11年5月7日 日テレ0-2INAC神戸(駒沢陸上) 1050人※W杯前
11年11月6日 INAC神戸1-1日テレ(ホームズ)10585人※W杯後
12年6月10日 日テレ0-1INAC神戸(国立) 16663人※ロンドン五輪直前
12年11月11日 INAC神戸4-0日テレ(長居) 5160人※ロンドン五輪後
13年5月12日 INAC神戸4-2日テレ(ノエスタ) 6401人
13年10月26日 日テレ1-0INAC神戸(味スタ) 2301人
14年6月8日 INAC神戸2-3日テレ(ノエスタ) 5606人
14年8月2日 日テレ2-1INAC神戸(味フィ西) 2283人
14年10月10日 INAC神戸0-2日テレ(ノエスタ) 2153人
14年11月8日 日テレ2-1INAC神戸(多摩陸上) 1730人
15年5月6日 日テレ2-1INAC神戸(味フィ西) 4373人
ドイツ女子W杯からロンドン五輪までは1万人以上を集めてたリーグきっての黄金カードも、最近は5000人を切っている。ただ、ドイツ女子W杯直後でも代表選手がいない試合では3桁しか観衆がいない例も多くある。カナダ女子W杯直前のリーグ戦でも3試合が3桁の動員にとどまったが、埼玉、伊賀、大阪高槻と代表選手がいないクラブのホームゲームだった。

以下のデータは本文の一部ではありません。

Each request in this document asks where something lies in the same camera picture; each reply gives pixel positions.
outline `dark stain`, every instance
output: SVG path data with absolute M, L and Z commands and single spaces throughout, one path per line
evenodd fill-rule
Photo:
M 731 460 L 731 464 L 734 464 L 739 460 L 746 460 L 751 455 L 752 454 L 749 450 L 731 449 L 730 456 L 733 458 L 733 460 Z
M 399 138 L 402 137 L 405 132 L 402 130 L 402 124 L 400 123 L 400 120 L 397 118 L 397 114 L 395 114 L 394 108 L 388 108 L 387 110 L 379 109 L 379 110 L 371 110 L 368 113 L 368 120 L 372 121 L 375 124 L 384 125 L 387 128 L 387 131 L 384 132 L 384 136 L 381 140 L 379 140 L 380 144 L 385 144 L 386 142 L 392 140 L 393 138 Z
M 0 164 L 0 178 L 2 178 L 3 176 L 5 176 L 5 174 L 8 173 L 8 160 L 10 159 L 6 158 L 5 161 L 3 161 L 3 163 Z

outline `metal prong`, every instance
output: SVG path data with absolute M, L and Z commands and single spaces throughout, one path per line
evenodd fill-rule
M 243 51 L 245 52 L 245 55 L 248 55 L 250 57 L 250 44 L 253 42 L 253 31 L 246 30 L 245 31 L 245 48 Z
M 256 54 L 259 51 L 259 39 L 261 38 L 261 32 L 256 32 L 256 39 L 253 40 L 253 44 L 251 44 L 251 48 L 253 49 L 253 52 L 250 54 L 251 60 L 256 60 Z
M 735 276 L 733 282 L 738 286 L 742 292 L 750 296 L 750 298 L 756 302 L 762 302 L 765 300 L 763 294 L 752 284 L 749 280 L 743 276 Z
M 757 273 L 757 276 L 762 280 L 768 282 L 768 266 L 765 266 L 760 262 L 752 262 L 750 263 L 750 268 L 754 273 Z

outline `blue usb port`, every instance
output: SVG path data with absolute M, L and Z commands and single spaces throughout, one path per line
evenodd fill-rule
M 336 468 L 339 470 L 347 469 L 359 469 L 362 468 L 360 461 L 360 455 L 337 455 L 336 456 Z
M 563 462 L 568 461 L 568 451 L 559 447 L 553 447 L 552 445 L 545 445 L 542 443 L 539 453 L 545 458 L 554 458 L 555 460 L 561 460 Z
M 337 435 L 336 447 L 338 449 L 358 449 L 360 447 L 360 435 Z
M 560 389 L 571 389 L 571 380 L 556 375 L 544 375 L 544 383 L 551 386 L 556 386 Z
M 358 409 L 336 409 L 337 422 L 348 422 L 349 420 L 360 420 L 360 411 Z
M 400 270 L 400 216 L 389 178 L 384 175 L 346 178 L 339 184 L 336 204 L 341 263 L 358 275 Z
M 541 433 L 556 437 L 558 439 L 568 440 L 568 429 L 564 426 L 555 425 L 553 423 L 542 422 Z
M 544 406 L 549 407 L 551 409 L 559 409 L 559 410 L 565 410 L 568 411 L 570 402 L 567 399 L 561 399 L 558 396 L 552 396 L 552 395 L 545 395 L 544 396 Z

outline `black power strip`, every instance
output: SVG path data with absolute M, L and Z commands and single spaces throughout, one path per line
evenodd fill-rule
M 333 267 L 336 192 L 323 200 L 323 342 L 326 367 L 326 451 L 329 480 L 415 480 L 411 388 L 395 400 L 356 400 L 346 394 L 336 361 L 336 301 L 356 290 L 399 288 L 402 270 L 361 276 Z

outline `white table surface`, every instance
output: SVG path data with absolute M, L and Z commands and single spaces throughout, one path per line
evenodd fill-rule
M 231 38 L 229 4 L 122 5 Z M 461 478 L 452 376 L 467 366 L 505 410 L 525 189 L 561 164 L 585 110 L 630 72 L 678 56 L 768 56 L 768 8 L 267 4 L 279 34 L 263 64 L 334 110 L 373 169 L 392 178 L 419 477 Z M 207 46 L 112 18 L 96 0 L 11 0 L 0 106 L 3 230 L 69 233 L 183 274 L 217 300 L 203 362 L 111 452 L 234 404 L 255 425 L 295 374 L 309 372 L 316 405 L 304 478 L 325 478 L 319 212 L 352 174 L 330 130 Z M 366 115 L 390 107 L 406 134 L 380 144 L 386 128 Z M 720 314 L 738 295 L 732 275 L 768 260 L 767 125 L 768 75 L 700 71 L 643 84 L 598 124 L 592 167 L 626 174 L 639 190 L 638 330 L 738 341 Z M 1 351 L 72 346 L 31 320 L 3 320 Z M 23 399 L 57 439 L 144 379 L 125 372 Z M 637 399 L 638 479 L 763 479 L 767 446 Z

なでしこリーグは、公式サイトで他国リーグのニュース(ワンバックの移籍の話題など)を伝えるなど女子サッカー全体へのファンの興味を引こうと努力はしているが、数字の上でも体感的にも国内のリーグ戦が盛り上がっているとは言えない。各代表選手が持つ人気だけではなく、いかにクラブやリーグ単位で魅力をアピールするかが今後、問われる。なでしこリーグ再開は7月12日。世界での激闘は終わったが、“なでしこ”を文化にするための戦いは続く。